_TO DO_. All pictures are to be dropped, and everything else in the data duplicated exactly.

_INFORMATION SHOWN_.
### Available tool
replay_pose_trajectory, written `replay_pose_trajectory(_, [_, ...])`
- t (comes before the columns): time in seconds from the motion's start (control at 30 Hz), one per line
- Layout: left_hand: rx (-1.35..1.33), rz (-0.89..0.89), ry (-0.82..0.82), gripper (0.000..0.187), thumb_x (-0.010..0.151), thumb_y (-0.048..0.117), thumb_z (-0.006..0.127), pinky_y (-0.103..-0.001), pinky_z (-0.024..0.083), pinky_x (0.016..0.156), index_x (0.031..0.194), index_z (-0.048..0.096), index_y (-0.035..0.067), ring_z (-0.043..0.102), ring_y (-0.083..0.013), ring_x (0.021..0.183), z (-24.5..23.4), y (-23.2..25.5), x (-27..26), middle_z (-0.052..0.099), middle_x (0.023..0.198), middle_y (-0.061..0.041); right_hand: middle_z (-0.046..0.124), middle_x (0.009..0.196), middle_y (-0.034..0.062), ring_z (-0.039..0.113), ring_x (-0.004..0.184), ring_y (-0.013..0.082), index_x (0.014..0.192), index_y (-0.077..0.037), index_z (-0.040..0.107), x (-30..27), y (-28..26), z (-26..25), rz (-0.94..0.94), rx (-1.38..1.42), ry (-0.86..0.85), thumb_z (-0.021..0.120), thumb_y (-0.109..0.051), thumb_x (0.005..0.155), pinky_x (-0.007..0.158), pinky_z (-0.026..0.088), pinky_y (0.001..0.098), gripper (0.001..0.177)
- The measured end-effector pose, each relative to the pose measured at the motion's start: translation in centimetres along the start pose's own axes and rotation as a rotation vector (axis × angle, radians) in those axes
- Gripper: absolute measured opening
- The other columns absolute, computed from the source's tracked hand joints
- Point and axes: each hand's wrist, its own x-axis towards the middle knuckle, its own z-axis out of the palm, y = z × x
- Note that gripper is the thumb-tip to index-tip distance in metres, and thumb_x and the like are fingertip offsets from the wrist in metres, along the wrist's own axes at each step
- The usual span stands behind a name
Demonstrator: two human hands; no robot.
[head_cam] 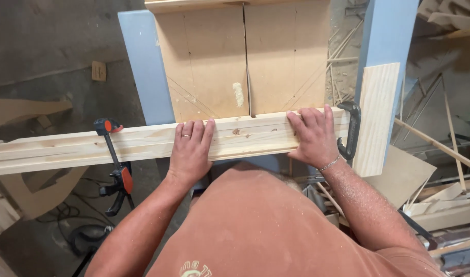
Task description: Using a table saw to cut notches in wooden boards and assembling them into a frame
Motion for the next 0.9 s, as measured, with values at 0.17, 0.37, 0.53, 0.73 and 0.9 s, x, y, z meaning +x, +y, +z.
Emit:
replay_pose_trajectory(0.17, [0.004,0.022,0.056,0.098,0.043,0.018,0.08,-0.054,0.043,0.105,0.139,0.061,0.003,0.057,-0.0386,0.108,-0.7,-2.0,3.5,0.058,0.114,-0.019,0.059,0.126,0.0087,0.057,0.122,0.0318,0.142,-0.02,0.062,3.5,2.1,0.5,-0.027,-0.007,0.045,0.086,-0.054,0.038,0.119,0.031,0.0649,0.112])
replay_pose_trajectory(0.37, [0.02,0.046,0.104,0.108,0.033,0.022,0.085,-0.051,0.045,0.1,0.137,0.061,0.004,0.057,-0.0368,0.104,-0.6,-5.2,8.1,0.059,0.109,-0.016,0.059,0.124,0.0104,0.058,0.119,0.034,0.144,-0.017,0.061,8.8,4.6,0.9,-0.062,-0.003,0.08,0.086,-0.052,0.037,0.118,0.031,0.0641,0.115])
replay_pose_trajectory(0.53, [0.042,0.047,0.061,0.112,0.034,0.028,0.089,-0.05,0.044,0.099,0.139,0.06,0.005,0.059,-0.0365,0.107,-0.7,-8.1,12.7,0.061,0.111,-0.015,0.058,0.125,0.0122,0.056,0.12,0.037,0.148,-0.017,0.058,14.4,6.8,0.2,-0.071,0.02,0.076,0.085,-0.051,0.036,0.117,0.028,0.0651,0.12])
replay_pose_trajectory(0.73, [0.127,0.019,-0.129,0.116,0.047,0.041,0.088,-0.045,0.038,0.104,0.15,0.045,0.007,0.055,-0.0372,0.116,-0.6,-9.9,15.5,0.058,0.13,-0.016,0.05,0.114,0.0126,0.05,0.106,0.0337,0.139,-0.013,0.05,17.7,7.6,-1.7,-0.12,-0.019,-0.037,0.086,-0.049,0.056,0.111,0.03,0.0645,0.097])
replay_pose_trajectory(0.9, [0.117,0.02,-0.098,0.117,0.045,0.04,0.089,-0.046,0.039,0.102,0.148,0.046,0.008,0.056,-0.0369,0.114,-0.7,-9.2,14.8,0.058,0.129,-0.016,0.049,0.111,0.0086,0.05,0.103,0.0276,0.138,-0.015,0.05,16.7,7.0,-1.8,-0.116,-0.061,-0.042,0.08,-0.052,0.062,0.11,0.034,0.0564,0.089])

_WRITTEN SOLUTION_.
### Available tool
replay_pose_trajectory, written `replay_pose_trajectory(_, [_, ...])`
- t (comes before the columns): time in seconds from the motion's start (control at 30 Hz), one per line
- Layout: left_hand: rx (-1.35..1.33), rz (-0.89..0.89), ry (-0.82..0.82), gripper (0.000..0.187), thumb_x (-0.010..0.151), thumb_y (-0.048..0.117), thumb_z (-0.006..0.127), pinky_y (-0.103..-0.001), pinky_z (-0.024..0.083), pinky_x (0.016..0.156), index_x (0.031..0.194), index_z (-0.048..0.096), index_y (-0.035..0.067), ring_z (-0.043..0.102), ring_y (-0.083..0.013), ring_x (0.021..0.183), z (-24.5..23.4), y (-23.2..25.5), x (-27..26), middle_z (-0.052..0.099), middle_x (0.023..0.198), middle_y (-0.061..0.041); right_hand: middle_z (-0.046..0.124), middle_x (0.009..0.196), middle_y (-0.034..0.062), ring_z (-0.039..0.113), ring_x (-0.004..0.184), ring_y (-0.013..0.082), index_x (0.014..0.192), index_y (-0.077..0.037), index_z (-0.040..0.107), x (-30..27), y (-28..26), z (-26..25), rz (-0.94..0.94), rx (-1.38..1.42), ry (-0.86..0.85), thumb_z (-0.021..0.120), thumb_y (-0.109..0.051), thumb_x (0.005..0.155), pinky_x (-0.007..0.158), pinky_z (-0.026..0.088), pinky_y (0.001..0.098), gripper (0.001..0.177)
- The measured end-effector pose, each relative to the pose measured at the motion's start: translation in centimetres along the start pose's own axes and rotation as a rotation vector (axis × angle, radians) in those axes
- Gripper: absolute measured opening
- The other columns absolute, computed from the source's tracked hand joints
- Point and axes: each hand's wrist, its own x-axis towards the middle knuckle, its own z-axis out of the palm, y = z × x
- Note that gripper is the thumb-tip to index-tip distance in metres, and thumb_x and the like are fingertip offsets from the wrist in metres, along the wrist's own axes at each step
- The usual span stands behind a name
Demonstrator: two human hands; no robot.
[head_cam] 
Task description: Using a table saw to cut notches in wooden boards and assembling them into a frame
Motion for the next 0.9 s, as measured, with values at 0.17, 0.37, 0.53, 0.73 and 0.9 s, x, y, z meaning +x, +y, +z.
Emit:
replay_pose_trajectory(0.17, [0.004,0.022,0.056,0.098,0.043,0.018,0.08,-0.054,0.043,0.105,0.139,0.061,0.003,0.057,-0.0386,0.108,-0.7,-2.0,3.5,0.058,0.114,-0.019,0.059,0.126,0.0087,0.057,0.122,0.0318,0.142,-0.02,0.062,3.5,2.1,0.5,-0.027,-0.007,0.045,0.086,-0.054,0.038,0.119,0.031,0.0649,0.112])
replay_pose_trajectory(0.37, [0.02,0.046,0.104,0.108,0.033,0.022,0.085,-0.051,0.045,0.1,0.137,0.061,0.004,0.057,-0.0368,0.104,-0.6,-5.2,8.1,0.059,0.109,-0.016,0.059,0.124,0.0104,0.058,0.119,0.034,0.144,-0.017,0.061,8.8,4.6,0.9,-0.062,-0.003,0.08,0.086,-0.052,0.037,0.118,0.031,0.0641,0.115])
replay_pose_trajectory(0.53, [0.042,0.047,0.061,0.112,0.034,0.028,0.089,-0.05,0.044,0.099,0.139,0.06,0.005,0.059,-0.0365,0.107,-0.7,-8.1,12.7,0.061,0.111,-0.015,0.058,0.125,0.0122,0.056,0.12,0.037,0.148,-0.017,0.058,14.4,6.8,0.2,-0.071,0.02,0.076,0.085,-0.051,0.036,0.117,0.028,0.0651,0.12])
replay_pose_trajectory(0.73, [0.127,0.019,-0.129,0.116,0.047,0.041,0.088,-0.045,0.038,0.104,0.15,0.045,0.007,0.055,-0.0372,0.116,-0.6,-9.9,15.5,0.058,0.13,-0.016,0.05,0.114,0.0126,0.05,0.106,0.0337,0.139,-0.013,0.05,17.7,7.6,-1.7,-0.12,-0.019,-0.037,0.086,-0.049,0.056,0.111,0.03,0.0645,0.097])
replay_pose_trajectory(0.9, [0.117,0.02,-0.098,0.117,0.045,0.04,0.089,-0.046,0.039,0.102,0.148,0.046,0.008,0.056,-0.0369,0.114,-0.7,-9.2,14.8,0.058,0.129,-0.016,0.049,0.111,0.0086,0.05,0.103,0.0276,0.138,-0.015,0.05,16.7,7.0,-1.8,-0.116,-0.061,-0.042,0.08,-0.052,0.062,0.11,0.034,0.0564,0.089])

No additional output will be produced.